§ **Entries taken from a collection**:
━━━
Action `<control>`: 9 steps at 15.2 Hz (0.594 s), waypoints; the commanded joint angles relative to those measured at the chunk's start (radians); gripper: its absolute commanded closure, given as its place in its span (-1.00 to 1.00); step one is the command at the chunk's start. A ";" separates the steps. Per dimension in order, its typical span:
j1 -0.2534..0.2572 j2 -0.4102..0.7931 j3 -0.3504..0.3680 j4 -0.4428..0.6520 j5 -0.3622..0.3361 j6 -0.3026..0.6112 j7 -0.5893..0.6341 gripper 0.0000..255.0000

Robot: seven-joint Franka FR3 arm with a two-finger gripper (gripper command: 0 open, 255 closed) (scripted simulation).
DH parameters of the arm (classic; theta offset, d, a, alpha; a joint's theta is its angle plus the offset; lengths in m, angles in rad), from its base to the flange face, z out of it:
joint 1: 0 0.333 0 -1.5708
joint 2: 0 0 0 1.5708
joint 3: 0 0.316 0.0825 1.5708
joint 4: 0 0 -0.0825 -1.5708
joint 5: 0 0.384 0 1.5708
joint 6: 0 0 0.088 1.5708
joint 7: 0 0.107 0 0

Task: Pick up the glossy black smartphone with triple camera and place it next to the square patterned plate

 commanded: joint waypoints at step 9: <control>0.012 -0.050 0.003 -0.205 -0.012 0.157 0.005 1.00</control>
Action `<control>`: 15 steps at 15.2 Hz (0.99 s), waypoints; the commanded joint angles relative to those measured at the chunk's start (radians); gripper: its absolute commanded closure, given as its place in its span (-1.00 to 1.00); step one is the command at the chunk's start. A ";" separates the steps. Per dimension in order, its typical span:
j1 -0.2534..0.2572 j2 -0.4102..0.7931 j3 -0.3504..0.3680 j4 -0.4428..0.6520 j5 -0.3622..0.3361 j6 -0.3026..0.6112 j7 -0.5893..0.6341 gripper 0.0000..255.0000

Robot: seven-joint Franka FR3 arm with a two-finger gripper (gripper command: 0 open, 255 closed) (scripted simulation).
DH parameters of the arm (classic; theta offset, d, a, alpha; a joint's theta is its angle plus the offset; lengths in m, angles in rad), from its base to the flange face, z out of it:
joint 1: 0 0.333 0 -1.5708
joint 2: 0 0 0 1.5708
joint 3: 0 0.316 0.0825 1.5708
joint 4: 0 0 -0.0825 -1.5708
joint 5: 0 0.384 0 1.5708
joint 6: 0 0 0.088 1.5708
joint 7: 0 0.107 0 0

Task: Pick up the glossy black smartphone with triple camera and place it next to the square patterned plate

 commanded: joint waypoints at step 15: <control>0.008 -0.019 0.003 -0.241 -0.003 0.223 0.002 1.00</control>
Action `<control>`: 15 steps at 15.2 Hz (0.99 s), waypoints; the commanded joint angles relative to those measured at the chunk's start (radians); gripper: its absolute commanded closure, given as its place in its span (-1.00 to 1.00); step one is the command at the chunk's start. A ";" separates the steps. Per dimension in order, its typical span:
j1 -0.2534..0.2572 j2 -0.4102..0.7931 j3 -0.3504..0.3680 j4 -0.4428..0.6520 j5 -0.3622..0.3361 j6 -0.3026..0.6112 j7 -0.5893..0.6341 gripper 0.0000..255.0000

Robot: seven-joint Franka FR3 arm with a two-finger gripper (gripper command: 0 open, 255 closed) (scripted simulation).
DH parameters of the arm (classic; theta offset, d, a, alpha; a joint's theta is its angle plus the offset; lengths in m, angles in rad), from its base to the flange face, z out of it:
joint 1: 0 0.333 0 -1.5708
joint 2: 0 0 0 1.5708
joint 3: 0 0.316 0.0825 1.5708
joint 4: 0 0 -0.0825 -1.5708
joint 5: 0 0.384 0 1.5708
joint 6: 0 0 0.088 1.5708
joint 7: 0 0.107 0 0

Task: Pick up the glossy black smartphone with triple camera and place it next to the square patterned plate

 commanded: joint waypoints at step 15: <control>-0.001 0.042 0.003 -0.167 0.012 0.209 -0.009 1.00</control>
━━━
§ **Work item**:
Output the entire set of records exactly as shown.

§ **Task response**:
Action `<control>`: 9 steps at 15.2 Hz (0.594 s), waypoints; the commanded joint angles relative to those measured at the chunk's start (radians); gripper: its absolute commanded closure, given as its place in its span (-1.00 to 1.00); step one is the command at the chunk's start. A ";" separates the steps. Per dimension in order, its typical span:
j1 -0.2534..0.2572 j2 -0.4102..0.7931 j3 -0.3504..0.3680 j4 -0.4428..0.6520 j5 -0.3622..0.3361 j6 -0.3026..0.6112 j7 -0.5893..0.6341 gripper 0.0000..255.0000

Robot: seven-joint Franka FR3 arm with a two-finger gripper (gripper command: 0 open, 255 closed) (scripted simulation).
DH parameters of the arm (classic; theta offset, d, a, alpha; a joint's theta is its angle plus the offset; lengths in m, angles in rad), from its base to the flange face, z out of it:
joint 1: 0 0.333 0 -1.5708
joint 2: 0 0 0 1.5708
joint 3: 0 0.316 0.0825 1.5708
joint 4: 0 0 -0.0825 -1.5708
joint 5: 0 0.384 0 1.5708
joint 6: 0 0 0.088 1.5708
joint 7: 0 0.107 0 0

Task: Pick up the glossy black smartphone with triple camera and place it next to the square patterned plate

 commanded: joint waypoints at step 9: <control>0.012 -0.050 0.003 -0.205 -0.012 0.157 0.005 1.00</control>
Action `<control>`: 15 steps at 15.2 Hz (0.99 s), waypoints; the commanded joint angles relative to those measured at the chunk's start (radians); gripper: its absolute commanded closure, given as its place in its span (-1.00 to 1.00); step one is the command at the chunk's start. A ";" separates the steps. Per dimension in order, its typical span:
j1 -0.2534..0.2572 j2 -0.4102..0.7931 j3 -0.3504..0.3680 j4 -0.4428..0.6520 j5 -0.3622..0.3361 j6 -0.3026..0.6112 j7 -0.5893..0.6341 gripper 0.0000..255.0000

Robot: seven-joint Franka FR3 arm with a two-finger gripper (gripper command: 0 open, 255 closed) (scripted simulation).
DH parameters of the arm (classic; theta offset, d, a, alpha; a joint's theta is its angle plus the offset; lengths in m, angles in rad), from its base to the flange face, z out of it:
joint 1: 0 0.333 0 -1.5708
joint 2: 0 0 0 1.5708
joint 3: 0 0.316 0.0825 1.5708
joint 4: 0 0 -0.0825 -1.5708
joint 5: 0 0.384 0 1.5708
joint 6: 0 0 0.088 1.5708
joint 7: 0 0.107 0 0

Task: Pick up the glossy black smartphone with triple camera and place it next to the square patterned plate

 commanded: joint waypoints at step 15: <control>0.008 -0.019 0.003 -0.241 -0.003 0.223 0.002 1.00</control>
Action `<control>`: 15 steps at 15.2 Hz (0.99 s), waypoints; the commanded joint angles relative to those measured at the chunk's start (radians); gripper: its absolute commanded closure, given as its place in its span (-1.00 to 1.00); step one is the command at the chunk's start. A ";" separates the steps. Per dimension in order, its typical span:
j1 -0.2534..0.2572 j2 -0.4102..0.7931 j3 -0.3504..0.3680 j4 -0.4428..0.6520 j5 -0.3622..0.3361 j6 -0.3026..0.6112 j7 -0.5893..0.6341 gripper 0.0000..255.0000

Robot: seven-joint Franka FR3 arm with a two-finger gripper (gripper command: 0 open, 255 closed) (scripted simulation).
DH parameters of the arm (classic; theta offset, d, a, alpha; a joint's theta is its angle plus the offset; lengths in m, angles in rad), from its base to the flange face, z out of it:
joint 1: 0 0.333 0 -1.5708
joint 2: 0 0 0 1.5708
joint 3: 0 0.316 0.0825 1.5708
joint 4: 0 0 -0.0825 -1.5708
joint 5: 0 0.384 0 1.5708
joint 6: 0 0 0.088 1.5708
joint 7: 0 0.107 0 0

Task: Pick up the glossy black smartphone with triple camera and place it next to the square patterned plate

 commanded: joint waypoints at step 15: <control>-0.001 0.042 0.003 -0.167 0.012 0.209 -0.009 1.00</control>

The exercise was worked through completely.